(What the task asks):
The line containing "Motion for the" and every line after it, through the last one below: output exactly these and nothing else.

(Supplied material):

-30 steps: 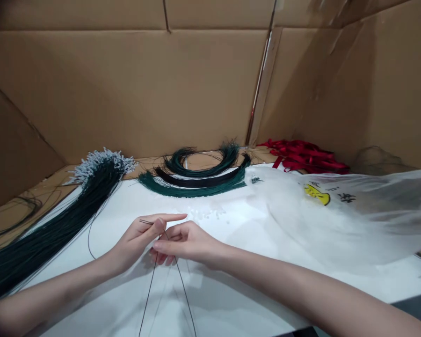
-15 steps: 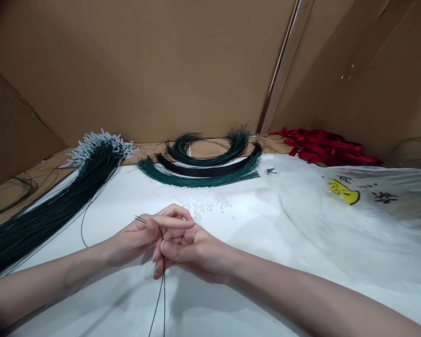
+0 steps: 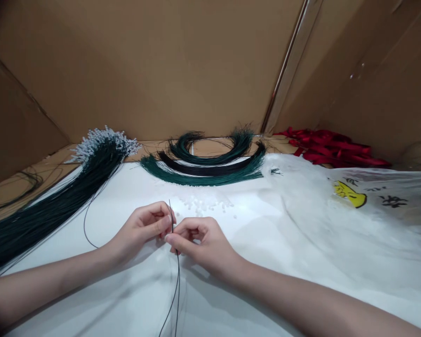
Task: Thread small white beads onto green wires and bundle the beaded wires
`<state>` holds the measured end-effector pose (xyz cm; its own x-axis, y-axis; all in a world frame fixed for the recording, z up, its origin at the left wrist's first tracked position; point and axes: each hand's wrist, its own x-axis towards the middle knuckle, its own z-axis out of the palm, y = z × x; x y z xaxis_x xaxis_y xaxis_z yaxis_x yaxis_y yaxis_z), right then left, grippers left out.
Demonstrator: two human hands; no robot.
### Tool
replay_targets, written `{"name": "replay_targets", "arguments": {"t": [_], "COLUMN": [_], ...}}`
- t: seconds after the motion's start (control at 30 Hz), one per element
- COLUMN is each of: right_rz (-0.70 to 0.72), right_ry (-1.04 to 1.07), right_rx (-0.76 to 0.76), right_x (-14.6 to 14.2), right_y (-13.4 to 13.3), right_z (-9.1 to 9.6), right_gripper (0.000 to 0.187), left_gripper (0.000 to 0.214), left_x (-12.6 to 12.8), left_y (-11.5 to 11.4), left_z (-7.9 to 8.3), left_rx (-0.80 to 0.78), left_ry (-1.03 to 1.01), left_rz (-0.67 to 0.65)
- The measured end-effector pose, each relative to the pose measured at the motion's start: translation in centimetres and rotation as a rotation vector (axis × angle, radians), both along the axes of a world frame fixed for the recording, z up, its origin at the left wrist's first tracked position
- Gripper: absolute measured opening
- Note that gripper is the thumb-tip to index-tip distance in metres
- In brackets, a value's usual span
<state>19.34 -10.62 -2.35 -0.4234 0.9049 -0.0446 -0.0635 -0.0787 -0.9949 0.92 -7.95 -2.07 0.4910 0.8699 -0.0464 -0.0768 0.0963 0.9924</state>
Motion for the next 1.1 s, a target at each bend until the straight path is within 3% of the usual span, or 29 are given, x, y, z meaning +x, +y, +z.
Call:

(Task result):
Motion for the next 1.1 s, a target at each bend until the straight path is within 3% of the usual span, or 29 are given, x, y, z meaning +x, +y, +z.
Call:

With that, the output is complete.